Let’s try to keep this thread on topic…
The purpose of this thread is to share your experience running the “lesson-1-pets.ipynb” jupyter notebook on various platforms. Many people are eager to get their local servers up and running or even building a brand new box with the latest hardware. Others may prefer to use a paid cloud option. Either way, it costs money upfront to build a local server, or you will pay as you go with a cloud option (once credits run out). Hopefully, in the end, people will see which platform suits them the best for their current situation. All I am asking for is for people to share their processing times for various sections of the notebook, that is it. This is not an install help thread, nor a “what does this do” thread, nor is it a “mine is better” thread.
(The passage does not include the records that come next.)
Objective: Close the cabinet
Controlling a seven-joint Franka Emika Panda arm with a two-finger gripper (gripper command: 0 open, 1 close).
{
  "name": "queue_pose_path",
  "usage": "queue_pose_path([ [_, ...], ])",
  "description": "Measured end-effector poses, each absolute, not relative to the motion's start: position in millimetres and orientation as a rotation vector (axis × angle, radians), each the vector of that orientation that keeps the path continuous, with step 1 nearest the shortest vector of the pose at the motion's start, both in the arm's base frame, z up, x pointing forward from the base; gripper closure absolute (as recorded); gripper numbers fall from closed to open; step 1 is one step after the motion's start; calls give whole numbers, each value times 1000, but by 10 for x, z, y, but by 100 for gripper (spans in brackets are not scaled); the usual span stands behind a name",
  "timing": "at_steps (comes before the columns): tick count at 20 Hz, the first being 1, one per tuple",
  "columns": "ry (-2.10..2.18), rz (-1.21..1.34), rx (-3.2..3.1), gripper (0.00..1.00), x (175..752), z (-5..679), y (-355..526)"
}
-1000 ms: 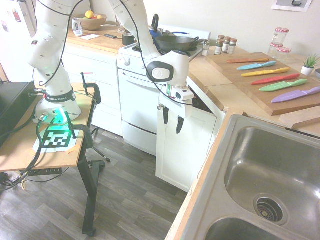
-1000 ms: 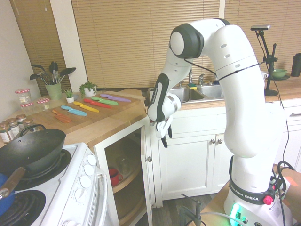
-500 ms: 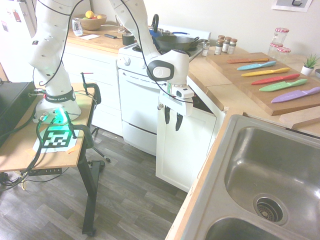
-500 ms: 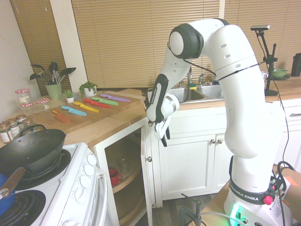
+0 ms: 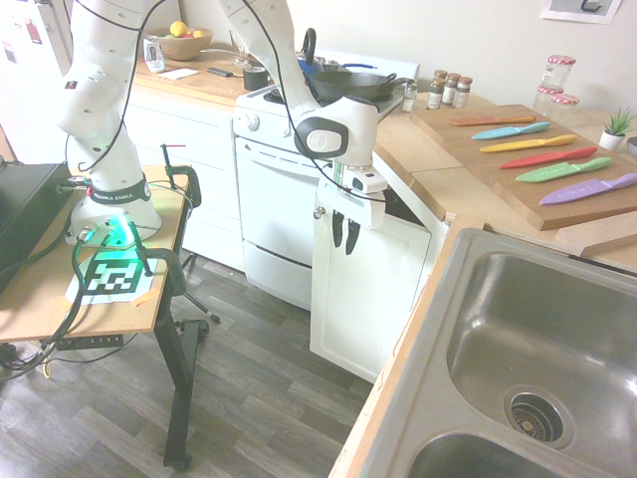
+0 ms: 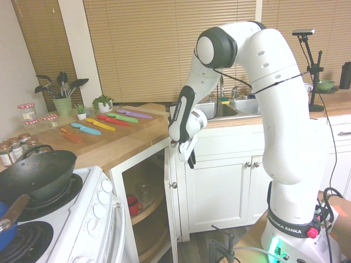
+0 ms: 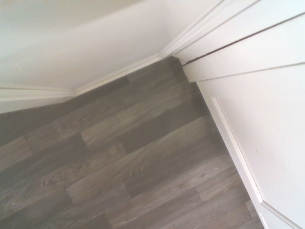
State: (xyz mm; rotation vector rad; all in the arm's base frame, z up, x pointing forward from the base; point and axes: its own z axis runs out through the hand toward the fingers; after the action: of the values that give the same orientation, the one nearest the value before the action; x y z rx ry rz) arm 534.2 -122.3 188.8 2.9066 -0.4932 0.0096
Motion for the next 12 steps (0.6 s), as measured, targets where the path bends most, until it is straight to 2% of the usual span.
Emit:
queue_pose_path([
  [12, -429, -6, 2945, 100, 5401, 1897, -883],
])
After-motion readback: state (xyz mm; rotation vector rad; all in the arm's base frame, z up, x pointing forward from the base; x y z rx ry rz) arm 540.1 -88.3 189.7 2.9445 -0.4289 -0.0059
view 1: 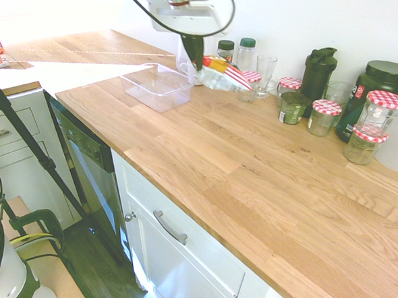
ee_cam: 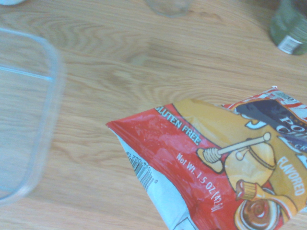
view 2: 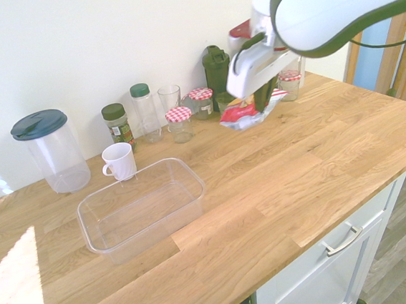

If you have a local server, please list the relevant components. For the cloud options, which configurations you chose, etc.
I will get this started:
I have a local server, here are the specs:
OS: Ubuntu 18.04.1 LTS
RAM: 64GB
CPU: Intel 6850K
HD: Samsung Nvme 960
GPU: 1080ti x 2
Benchmarks:
Training: resnet34
learn.fit_one_cycle(4): Total time: 01:10 (single gpu)
learn.fit_one_cycle(4): Total time: 01:12 (dual gpu)
after Unfreezing, fine-tuning, and learning rates
learn.fit_one_cycle(1): Total time: 00:21 (single gpu)
learn.fit_one_cycle(1): Total time: 00:19 (dual gpu)
learn.fit_one_cycle(2, max_lr=slice(1e-6,1e-4)): Total time: 00:42 (single gpu)
learn.fit_one_cycle(2, max_lr=slice(1e-6,1e-4)): Total time: 00:37 (dual gpu)
Training: resnet50
learn.fit_one_cycle(5): Total time: 04:21 (single gpu)
learn.fit_one_cycle(5): Total time: 03:03 (dual gpu)
after Unfreeze:
learn.fit_one_cycle(1, max_lr=slice(1e-6,1e-4)): Total time: 01:09 (single gpu)
learn.fit_one_cycle(1, max_lr=slice(1e-6,1e-4)): Total time: 00:46 (dual gpu)
As you can see in this example, running multiple gpus for resnet34 did not improve performance. It performed about the same as a single. For resnet50, dual gpus was about 25% faster.
Please share your cloud experiences or your local server experience if you have one. Overtime, myself or someone else will create a spreadsheet to track them all.
Thanks again.
edit: I run the notebook “As-is”. For a single gpu, I change nothing. To test dual gpu, I simply added “learn.model = torch.nn.DataParallel(learn.model, device_ids=[0, 1])” before fitting. If you make any deviations in the code, please note them.